• _Work to complete_:
Please set the lines down again exactly, from the top of the entries through the line that contains "Could you please trace the outline of the right arm".
^^^^^^^^
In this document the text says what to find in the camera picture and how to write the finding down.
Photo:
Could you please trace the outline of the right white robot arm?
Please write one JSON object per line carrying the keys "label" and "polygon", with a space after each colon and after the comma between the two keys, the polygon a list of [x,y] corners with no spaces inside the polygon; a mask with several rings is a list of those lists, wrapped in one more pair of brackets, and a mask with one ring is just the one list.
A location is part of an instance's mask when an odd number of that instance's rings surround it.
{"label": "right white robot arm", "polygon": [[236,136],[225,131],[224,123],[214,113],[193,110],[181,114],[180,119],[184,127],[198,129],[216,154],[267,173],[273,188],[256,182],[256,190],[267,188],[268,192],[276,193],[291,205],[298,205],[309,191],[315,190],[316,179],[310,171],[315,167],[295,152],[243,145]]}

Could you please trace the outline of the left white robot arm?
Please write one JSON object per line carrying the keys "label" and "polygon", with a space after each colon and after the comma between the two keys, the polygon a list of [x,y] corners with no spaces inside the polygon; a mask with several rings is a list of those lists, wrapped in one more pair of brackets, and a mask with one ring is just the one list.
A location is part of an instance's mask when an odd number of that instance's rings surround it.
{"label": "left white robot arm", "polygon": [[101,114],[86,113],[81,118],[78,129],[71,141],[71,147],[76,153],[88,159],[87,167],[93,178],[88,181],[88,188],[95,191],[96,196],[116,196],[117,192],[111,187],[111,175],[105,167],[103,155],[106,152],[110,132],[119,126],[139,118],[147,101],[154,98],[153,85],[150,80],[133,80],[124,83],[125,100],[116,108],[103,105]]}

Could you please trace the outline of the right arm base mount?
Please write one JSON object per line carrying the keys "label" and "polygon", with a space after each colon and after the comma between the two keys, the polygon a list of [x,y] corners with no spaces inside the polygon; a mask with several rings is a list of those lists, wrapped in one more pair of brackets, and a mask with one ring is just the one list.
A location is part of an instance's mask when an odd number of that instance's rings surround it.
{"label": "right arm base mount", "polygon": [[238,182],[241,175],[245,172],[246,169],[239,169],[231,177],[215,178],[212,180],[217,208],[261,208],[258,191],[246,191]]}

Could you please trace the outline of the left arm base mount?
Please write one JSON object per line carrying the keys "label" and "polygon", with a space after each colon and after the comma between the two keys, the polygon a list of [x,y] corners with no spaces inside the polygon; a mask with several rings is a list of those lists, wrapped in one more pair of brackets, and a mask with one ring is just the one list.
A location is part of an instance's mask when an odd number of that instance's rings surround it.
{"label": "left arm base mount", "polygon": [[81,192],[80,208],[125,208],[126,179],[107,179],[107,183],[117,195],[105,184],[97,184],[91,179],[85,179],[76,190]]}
^^^^^^^^
• _Response area_:
In this document the text says what to find in the camera picture and how to write the finding down.
Photo:
Could you please trace the outline of the right white robot arm?
Please write one JSON object per line carrying the keys "label" and "polygon", with a space after each colon and after the comma between the two keys, the polygon a list of [x,y] corners with no spaces inside the polygon; a mask with several rings is a list of those lists, wrapped in one more pair of brackets, and a mask with one ring is just the one list.
A location is part of an instance's mask when an odd number of that instance's rings surround it.
{"label": "right white robot arm", "polygon": [[236,136],[225,131],[224,123],[214,113],[193,110],[181,114],[180,119],[184,127],[198,129],[216,154],[267,173],[273,188],[256,182],[256,190],[267,188],[268,192],[276,193],[291,205],[298,205],[309,191],[315,190],[316,179],[310,171],[315,167],[295,152],[243,145]]}

Could you please trace the outline of the left white robot arm?
Please write one JSON object per line carrying the keys "label" and "polygon", with a space after each colon and after the comma between the two keys, the polygon a list of [x,y] corners with no spaces inside the polygon; a mask with several rings is a list of those lists, wrapped in one more pair of brackets, and a mask with one ring is just the one list.
A location is part of an instance's mask when an odd number of that instance's rings surround it.
{"label": "left white robot arm", "polygon": [[101,114],[86,113],[81,118],[78,129],[71,141],[71,147],[76,153],[88,159],[87,167],[93,178],[88,181],[88,188],[95,191],[96,196],[116,196],[117,192],[111,187],[111,175],[105,167],[103,155],[106,152],[110,132],[119,126],[139,118],[147,101],[154,98],[153,85],[150,80],[133,80],[124,83],[125,100],[116,108],[103,105]]}

Could you please trace the outline of the right arm base mount?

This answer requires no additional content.